ResultsDifferential methylation analysis identified 354 genes associated with COPD, 496 with GOLD classification, and 125 overlapping genes. The SVM classifier trained on cfDNA methylation features achieved complete separation between COPD and control groups, enabling a hard-margin model. This cfDNA-based classifier (EPIMETRIC) also distinguished GOLD A, B, and D subgroups. Enrichment analysis revealed pathways including glutamatergic synapse, nicotine addiction, tight junction, and Hippo signaling.

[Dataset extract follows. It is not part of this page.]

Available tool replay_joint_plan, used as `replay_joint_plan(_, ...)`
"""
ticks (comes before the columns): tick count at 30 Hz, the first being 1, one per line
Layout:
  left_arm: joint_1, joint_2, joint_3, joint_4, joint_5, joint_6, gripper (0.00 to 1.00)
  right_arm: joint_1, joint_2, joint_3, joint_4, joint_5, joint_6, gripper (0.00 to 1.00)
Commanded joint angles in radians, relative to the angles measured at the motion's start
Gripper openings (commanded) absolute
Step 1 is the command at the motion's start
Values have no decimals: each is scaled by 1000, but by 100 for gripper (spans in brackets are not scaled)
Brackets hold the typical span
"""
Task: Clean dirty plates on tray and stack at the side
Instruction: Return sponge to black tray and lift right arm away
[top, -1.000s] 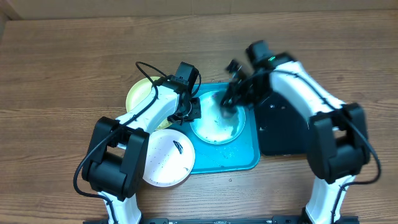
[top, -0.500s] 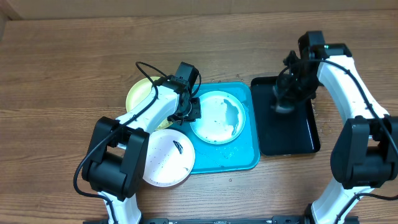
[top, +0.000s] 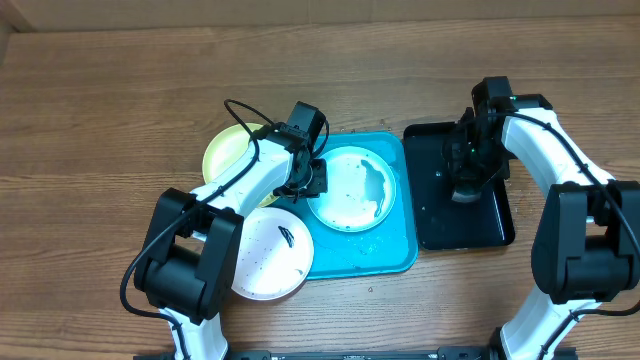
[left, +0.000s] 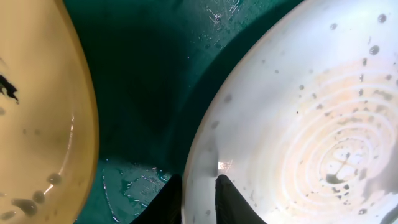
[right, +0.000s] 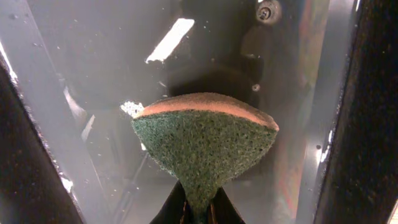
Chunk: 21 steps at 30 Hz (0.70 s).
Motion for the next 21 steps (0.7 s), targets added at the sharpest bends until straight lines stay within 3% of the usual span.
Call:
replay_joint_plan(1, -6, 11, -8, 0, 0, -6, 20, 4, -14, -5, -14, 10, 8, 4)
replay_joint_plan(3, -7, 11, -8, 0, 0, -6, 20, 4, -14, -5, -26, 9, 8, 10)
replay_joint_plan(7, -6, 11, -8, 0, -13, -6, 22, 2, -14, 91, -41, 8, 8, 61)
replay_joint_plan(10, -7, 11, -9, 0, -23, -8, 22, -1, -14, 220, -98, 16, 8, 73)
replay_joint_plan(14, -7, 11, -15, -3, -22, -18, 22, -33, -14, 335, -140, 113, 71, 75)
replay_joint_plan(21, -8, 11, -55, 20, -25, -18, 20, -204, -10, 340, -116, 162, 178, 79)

ConclusionsEPIMETRIC represents the first blood-based cfDNA methylation signature for COPD diagnosis and GOLD stratification. It provides a minimally invasive and highly accurate tool for early detection, personalized treatment, and identification of high-risk patients.
As highlighted in the 2025 GOLD update, COPD is increasingly recognized not as a static respiratory condition but as a complex, heterogeneous syndrome requiring precise stratification [1]. This evolving definition underscores a major public health challenge, as recent projections estimate that COPD prevalence will exceed 600 million individuals worldwide within the next three decades [2].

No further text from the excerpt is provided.